Después de tomarse unos segundos para recuperarse, Patrice asintió y continuó:

—De entrada, el principal impedimento teórico-práctico para la transmisión a distancia del pensamiento entre individuos es muy simple: los impulsos electromagnéticos del cerebro no producen suficiente energía como para transferir la información. Pero entonces, el posible uso de los delfines por parte de los soviéticos me hizo reflexionar: estos animales, como supongo que sabrá, al igual que los murciélagos, poseen un sistema de ecolocalización que les faculta para detectar y sortear obstáculos sin valerse de la vista. Por tanto, pensé que ahí podía estar la clave: los pensamientos no se pueden transmitir, pero quizás sí se podrían captar. Conjeturé que quizás seríamos capaces de desarrollar una especie de sónar que, al lanzar señales hacia el cerebro de un sujeto, estas, al rebotar, creasen un “eco” mediante el cual el emisor recibiese el pensamiento de aquel.

—La puta madre… En lugar de un eco de ondas de sonido, un eco mental… ¡Un psicoeco! —exclamó Bélanger, con algo de pitorreo.

—¡Psicoeco, psicoeco, ja, ja, ja, psicoeco! ¡Ja, ja, ja, me encanta este chico! —Vipond se desternillaba de risa con la ocurrencia de Bélanger. Este se previno ante la posibilidad de que el otro se le acercase para honrarle con una de sus simpáticas “caricias”. Sin embargo, el docto jayán la emprendió con uno de los tomógrafos, que vibró como si hubiese sobrevenido un pequeño seísmo.

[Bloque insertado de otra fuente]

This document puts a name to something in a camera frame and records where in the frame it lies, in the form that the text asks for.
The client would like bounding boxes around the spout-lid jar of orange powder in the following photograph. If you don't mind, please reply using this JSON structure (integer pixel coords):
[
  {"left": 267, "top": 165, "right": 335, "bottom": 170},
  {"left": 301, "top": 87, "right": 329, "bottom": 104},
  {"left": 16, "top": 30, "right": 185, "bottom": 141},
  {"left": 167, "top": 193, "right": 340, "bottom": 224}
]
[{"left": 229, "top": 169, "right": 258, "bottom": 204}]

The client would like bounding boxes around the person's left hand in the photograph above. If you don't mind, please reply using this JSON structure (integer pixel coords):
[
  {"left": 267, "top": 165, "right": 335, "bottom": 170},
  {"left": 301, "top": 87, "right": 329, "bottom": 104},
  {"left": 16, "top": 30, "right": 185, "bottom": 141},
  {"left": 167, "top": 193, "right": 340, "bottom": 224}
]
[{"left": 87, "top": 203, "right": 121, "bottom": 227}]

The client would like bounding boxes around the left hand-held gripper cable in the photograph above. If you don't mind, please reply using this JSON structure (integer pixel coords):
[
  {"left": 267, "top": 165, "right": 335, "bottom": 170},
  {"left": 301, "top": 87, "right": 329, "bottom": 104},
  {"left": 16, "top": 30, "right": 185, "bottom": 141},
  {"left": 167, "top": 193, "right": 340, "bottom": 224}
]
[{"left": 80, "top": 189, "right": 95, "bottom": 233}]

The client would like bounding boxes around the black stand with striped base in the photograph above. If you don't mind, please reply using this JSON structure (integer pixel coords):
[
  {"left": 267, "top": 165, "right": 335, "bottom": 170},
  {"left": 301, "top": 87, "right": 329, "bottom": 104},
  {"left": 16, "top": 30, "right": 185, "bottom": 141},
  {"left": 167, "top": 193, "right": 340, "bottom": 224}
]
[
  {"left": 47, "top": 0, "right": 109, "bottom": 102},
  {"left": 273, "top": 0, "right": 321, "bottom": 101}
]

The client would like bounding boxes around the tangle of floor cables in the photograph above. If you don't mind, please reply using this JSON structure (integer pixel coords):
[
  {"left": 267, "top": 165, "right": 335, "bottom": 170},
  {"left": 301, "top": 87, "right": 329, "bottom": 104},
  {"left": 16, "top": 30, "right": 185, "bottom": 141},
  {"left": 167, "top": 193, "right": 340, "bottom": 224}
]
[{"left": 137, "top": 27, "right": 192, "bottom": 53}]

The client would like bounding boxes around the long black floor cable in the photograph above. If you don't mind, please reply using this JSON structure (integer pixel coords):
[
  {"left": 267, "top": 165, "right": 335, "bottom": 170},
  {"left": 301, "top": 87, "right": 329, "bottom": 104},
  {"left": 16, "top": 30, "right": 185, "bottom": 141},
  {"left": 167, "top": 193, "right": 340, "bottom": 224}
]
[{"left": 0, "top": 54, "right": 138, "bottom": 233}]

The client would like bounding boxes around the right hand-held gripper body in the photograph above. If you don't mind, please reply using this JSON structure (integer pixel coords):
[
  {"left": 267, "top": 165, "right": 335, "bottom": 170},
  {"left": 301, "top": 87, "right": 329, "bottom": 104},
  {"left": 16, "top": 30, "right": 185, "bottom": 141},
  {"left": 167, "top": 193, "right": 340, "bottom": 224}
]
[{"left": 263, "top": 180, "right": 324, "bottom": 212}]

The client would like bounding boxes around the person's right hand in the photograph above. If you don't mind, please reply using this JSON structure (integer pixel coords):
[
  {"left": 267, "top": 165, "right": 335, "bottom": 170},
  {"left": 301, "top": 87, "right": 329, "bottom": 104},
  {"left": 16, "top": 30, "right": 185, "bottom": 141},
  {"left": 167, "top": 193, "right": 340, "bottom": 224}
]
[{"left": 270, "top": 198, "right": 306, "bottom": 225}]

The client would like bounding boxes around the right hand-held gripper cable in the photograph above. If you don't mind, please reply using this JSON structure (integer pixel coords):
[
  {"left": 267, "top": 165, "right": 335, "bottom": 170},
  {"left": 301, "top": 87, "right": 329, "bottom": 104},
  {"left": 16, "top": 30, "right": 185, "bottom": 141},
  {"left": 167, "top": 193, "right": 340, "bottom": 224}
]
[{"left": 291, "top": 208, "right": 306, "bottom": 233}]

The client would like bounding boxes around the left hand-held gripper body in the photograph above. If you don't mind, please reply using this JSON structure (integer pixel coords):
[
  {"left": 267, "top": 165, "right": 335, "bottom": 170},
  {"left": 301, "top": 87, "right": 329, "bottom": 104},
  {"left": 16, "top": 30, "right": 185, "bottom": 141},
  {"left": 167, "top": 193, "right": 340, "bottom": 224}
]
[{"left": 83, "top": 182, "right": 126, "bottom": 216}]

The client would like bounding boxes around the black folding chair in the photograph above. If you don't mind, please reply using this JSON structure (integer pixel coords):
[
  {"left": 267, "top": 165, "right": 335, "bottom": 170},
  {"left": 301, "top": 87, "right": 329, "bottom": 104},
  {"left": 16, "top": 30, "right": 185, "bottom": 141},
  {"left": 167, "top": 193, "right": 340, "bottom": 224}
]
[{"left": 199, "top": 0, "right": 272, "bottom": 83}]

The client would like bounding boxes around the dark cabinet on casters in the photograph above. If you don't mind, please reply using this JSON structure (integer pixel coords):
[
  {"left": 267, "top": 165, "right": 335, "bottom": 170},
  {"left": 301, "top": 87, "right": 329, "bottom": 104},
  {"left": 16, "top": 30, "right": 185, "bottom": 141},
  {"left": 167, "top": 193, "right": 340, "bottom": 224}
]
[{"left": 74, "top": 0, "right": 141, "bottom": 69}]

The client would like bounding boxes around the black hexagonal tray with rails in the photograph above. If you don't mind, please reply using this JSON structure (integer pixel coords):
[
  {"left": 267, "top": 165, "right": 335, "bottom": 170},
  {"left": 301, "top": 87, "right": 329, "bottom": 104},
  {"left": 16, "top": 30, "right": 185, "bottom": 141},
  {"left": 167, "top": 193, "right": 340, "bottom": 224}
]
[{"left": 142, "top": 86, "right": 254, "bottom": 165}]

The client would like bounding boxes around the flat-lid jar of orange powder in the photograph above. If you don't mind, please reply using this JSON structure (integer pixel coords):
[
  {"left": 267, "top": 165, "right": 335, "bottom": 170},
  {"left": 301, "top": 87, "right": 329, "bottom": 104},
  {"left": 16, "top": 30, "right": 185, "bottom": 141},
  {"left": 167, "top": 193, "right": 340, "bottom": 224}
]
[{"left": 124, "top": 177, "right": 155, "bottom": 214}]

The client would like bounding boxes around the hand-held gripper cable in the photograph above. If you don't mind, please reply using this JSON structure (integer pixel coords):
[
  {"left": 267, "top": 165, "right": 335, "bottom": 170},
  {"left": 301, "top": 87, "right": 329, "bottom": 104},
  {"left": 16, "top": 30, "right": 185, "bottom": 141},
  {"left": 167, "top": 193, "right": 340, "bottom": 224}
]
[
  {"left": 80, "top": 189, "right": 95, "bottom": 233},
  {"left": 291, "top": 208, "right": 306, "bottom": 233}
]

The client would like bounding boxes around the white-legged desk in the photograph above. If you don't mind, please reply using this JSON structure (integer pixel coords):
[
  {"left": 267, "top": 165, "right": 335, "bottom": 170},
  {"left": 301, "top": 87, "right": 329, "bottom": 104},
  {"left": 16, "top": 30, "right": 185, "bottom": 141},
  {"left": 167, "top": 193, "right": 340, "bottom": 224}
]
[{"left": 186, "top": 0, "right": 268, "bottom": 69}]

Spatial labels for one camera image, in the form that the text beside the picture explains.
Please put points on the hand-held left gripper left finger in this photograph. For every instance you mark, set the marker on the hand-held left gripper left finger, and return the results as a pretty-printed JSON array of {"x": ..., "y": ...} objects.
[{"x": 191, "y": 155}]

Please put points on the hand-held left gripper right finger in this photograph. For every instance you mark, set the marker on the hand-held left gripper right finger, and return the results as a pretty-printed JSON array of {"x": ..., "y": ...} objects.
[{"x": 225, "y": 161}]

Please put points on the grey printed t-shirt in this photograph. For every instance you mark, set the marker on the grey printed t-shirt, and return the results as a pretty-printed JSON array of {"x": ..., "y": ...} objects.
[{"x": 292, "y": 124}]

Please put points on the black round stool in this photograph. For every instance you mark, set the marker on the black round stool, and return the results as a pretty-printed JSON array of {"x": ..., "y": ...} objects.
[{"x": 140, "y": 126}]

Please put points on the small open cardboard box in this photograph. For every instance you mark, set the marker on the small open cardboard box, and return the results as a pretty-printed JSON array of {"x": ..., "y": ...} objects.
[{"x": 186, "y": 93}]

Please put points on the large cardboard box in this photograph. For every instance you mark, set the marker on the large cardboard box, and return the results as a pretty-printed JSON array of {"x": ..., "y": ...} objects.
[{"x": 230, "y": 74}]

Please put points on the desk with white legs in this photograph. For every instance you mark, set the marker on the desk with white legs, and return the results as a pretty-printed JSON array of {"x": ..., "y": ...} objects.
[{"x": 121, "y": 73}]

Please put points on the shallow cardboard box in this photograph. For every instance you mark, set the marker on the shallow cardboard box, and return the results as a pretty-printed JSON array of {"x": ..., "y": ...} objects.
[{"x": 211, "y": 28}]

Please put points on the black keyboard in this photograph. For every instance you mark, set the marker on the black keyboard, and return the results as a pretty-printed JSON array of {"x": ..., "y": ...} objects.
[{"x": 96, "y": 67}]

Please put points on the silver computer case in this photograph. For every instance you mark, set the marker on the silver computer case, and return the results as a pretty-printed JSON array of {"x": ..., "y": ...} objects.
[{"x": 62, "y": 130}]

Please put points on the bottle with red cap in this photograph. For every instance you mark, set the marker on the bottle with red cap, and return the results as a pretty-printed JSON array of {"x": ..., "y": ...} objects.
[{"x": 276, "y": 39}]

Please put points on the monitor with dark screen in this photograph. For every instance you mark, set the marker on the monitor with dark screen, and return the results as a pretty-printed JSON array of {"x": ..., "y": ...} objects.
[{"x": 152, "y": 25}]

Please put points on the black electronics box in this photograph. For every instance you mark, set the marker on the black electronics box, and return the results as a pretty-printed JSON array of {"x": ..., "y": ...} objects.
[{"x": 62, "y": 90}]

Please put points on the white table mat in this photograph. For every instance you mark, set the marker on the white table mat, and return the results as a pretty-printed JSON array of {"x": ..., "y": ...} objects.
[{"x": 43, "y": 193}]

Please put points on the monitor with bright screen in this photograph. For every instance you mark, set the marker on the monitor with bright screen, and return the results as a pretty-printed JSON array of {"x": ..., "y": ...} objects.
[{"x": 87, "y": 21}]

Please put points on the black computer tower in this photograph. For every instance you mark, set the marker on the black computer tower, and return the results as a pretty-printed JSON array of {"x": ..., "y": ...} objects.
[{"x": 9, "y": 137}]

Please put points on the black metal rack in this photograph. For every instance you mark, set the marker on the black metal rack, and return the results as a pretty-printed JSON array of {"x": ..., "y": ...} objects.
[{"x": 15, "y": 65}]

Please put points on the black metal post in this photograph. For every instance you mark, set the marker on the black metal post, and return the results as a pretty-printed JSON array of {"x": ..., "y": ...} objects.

—Je, je, sí, es muy ingenioso —corroboró de mala gana Patrice, visiblemente celoso del ingenio de Bélanger.

—Bueno, ya está bien de cháchara —proclamó Vipond—. Vamos al lío. ¡Camille, Pierre, haced el favor de venir! Os presentaré a nuestra nueva cobaya.

Dos de los científicos que estaban trabajando al fondo de la sala se acercaron. Camille era joven, menuda y de facciones agradables; Pierre era delgado y espigado, un poco mayor que Camille, aunque sin pasar de los treinta y cinco. Por su lenguaje no verbal, Bélanger dedujo que mantenían algún tipo de relación más allá de la profesional. Después de los preceptivos saludos de cortesía, Vipond no perdió la ocasión de seguir con sus gracias:

—Tratadme bien a este chaval, a ver si conseguimos generarle un psicoeco como el de Tommy.

—¿Psicoeco? Vaya, me gusta —preguntó Camille—. ¿A quién se le ha ocurrido?

—A este señor, y no lleva ni dos minutos aquí. —Esta vez sí tenía a tiro a Bélanger, por lo que este no se salvó de recibir una de las hercúleas lisonjas del neurólogo—. Seguro que pronto superará a Tommy, lo presiento.

—¿Quién es Tommy?

—¡La leche! ¡Por supuesto, aún le queda por ver la mejor parte, Adrien! —Vipond se golpeó la frente lamentando el despiste; a Bélanger le complació observar que el hombre, al menos, se administraba la misma intensidad que empleaba con los demás. Siempre le habían caído bien las personas consecuentes—. Bueno, majos, id a presentarle a nuestro Tommy. Ahora será testigo de cómo Francia ha recuperado la grandeza que asombró al mundo en tiempos de Napoleón… I y III, ja, ja, ja.

—Faltaría más —convino Pierre—, síganos, señor Bélanger.

Él y Camille se dirigieron a una puerta blindada que había a su izquierda

—Lo que ustedes digan —respondió él.